Palaeontologists from Binghamton University, Cardiff University and New York State Museum have found fossils which may be from the first ever forest on Earth. The recent discovery was made very close to the world famous Gilboa stumps in Schoharie County. Discovered in the 1850s, they remained a complete mystery until Linda VanAller Hernick, the State Museum's palaeontology collections manager, and Frank Mannolini, palaeontology collections technician, unearthed fossils of the tree's intact crown in a nearby location in 2004, and a 28-foot-long trunk portion in 2005. They were given the name of Eospermatopteris

A reconstruction of Eospermatopteris
In 2010, ongoing repairs on the Gilboa Dam necessitated the excavation of material from a nearby landfill site. Fossils had been found there before and the engineers allowed researchers to examine the material before they commenced digging. Dr William Stein, Christopher.M.Berry and the duo of Hernick and Mannolini found the remains of tree-sized plants which they identified as aneurophytes. This primitive group of plants were the first to evolve wood, making them an important part of the evolutionary history of plants.

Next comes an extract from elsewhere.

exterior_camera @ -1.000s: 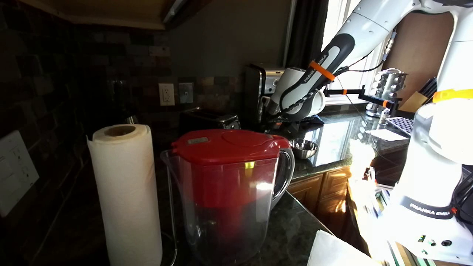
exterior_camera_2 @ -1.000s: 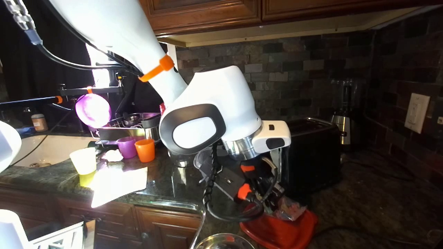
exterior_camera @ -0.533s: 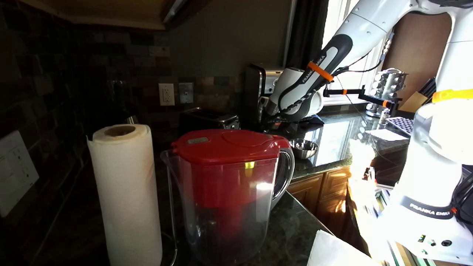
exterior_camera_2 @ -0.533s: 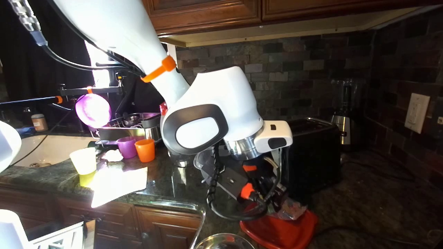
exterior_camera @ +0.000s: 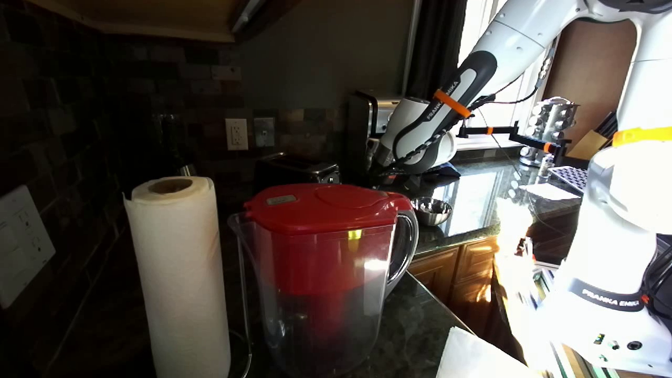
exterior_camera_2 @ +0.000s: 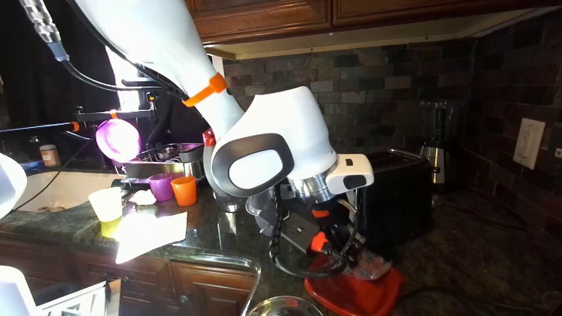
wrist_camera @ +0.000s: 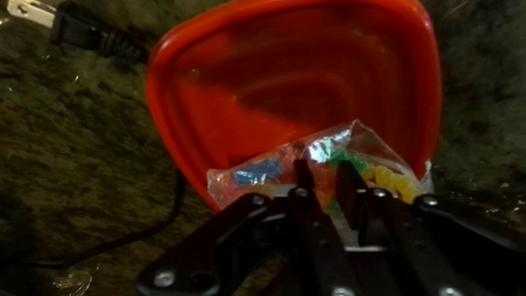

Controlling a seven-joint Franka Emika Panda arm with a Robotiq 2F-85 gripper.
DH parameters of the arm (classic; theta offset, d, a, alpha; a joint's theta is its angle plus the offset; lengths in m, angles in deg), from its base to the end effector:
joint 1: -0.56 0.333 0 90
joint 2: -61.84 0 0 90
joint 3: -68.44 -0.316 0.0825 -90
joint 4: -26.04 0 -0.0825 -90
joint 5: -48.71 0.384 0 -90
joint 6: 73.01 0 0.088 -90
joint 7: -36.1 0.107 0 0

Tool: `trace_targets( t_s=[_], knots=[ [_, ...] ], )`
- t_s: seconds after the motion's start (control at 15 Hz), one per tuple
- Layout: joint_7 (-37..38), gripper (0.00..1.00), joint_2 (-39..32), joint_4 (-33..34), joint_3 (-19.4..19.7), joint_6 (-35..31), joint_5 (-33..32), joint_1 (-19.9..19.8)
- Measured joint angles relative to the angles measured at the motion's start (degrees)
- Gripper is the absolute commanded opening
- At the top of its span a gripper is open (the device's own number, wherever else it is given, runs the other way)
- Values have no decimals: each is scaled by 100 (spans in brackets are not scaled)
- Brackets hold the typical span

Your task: Move one gummy bear to the silver bowl

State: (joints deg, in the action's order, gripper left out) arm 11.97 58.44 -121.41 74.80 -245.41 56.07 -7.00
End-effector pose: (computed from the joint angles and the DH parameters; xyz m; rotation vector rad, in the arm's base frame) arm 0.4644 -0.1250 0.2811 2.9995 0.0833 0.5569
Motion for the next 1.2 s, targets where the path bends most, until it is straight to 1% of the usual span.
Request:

They found large sections of intact root systems of Eospermatopteris. A full examination of the site showed them what they were truly looking at: an intact forest horizon which has survived underground for 385 million years. 'It was like discovering the botanical equivalent of dinosaur footprints,' said Dr Stein. They also came across a lycopsid fossil. The lycopsids were a group of tree ferns which became extinct towards the end of the Carboniferous some 299 million years ago.

This discovery is even older than a previous discovery in Naples, New York. The total area of forest covered was 1500 square metres, even larger than the Carboniferous version. discovered in the ash fields of Mongolia. The trees were around 10 to 15 metres in height. They were hollow with distinct similarities to bamboo stems. The major difference was that they existed in a swamp during the middle Devonian some 385 million years ago, making it the oldest known and possibly the first ever forest on Earth.